Friday, December 30, 2005

 

Corruption


   Sometimes I hate to come off as a liberal. I am not a part of the Democratic Party. I’ve never cashed a paycheck to write some politician’s speech. But when the most powerful man from your party in congress, until he was indicted, is Tom DeLay, how can you look yourself in the mirror and call yourself a republican?

   While republicans in congress launched an investigation into the democratic president’s $1 million dollar land deal long buried in his past, they neglected to do so for the sitting president’s Harken energy deal. More importantly, as of this date 239 days have passed since a request was filed with congress to investigate the Downing Street Memos, papers leaked from the British government that allege that the president “fixed the facts around the policy” of going to war in Iraq, a far more important issue than a bad real estate deal. Phase II of the intelligence investigation has been stonewalled by republicans, leading Harry Reid to close down congress to compel the continuation of an investigation that no conservative wants to conduct. The House, meanwhile, though it has the power and the responsibility to launch its own investigation, as it did for the Iran-Contra Affair, refuses to do so.
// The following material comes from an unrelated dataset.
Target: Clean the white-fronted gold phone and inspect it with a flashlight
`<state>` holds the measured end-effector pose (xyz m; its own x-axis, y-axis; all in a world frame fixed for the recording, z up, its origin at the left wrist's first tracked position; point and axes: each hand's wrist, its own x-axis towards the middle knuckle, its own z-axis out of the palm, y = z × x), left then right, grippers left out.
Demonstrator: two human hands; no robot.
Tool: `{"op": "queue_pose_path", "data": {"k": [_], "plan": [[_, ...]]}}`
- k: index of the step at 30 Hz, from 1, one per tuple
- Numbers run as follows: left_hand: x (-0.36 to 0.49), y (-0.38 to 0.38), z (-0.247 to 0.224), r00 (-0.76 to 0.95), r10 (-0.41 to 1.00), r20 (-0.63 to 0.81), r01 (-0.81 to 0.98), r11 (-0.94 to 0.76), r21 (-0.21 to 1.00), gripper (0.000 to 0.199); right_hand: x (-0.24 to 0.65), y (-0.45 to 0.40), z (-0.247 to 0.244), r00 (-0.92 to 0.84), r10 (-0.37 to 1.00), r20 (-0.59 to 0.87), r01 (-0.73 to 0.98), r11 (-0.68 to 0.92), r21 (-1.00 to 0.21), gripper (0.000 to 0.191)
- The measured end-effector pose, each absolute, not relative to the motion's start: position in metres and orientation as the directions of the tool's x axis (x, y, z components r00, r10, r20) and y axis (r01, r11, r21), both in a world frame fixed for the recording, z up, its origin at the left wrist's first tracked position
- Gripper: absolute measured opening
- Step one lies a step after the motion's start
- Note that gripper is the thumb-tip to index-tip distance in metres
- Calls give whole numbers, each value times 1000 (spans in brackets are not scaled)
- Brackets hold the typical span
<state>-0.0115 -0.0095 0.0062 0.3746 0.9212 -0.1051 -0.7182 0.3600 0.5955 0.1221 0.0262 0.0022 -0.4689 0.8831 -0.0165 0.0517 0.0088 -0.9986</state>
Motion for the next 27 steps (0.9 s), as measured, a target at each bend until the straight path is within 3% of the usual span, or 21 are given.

   With Roberts, the republican senator from Kansas, chairing the committee tasked with the investigation I have little hope the results will be honest. Roberts has said several times that he doesn’t think there’s anything to find. That’s improper from the man supposed to be leading the investigation. Roberts also recently criticized the ranking democratic member of the Senate Intelligence committee, Rockefeller, for simply making public his misgivings about the recent White House wiretapping scandal. Even though the adminstration’s reckless use of forged documents was already known (among other bad sources the administration used), Roberts, in his October 2003 report, placed the blame squarely at the feet of the CIA. When Kay’s report emerged in January of 2004 concluding that there were no WMDs in Iraq, democrats responded by new cries for an investigation. Roberts accused them of “politicizing” the debate. When the Plame issue comes to a head later that year, Roberts dismisses it, telling CNN "I must say from a common sense standpoint, driving back and forth to work to the CIA headquarters, I don't know if that really qualifies as being, you know, covert," echoing GOP talking points and uttering an egregious lie.  Fitzgerald later lays to rest the conservative lie that Valerie Plame wasn’t undercover, despite Roberts’ assertion. Larry Johnson, a recently retired CIA operative who testified in the case, rightly excoriated the head of the Senate Intelligence Committee: how could a person in this position be so ridiculously ignorant of CIA procedures, especially when it was the CIA who initiated the investigation by filing a complaint that Plame’s cover had been blown?

   Both houses of congress have similarly refused to investigate the Valerie Plame leak, leaving the investigation to the independent council. Porter Goss, the head of the CIA, famously said “give me a blue dress and then we’ll talk,” alluding to the Monica Lewinsky scandal. I would expect the head of the CIA to be more concerned with the safety of his operatives, but then again, he is a Bush appointee.

   The fact is that our government is run, ass to antlers, by a network of republican cronies who are incapable of honestly policing themselves.

   “Scooter” Libby, the Vice President’s Chief of Staff, is under indictment in the Valerie Plame case. Tom DeLay, formerly the most powerful man in the House, was also forced to resign his position and is under indictment. The Abramoff indictments are about to begin and may implicate six members of congress, most or all of them republicans, perhaps including Tom DeLay. Unanswered allegations about the use of WMDs still swirl around this White House. Bill Frist, the senate republican leader, is under investigation.

   This is corruption of monumental proportions.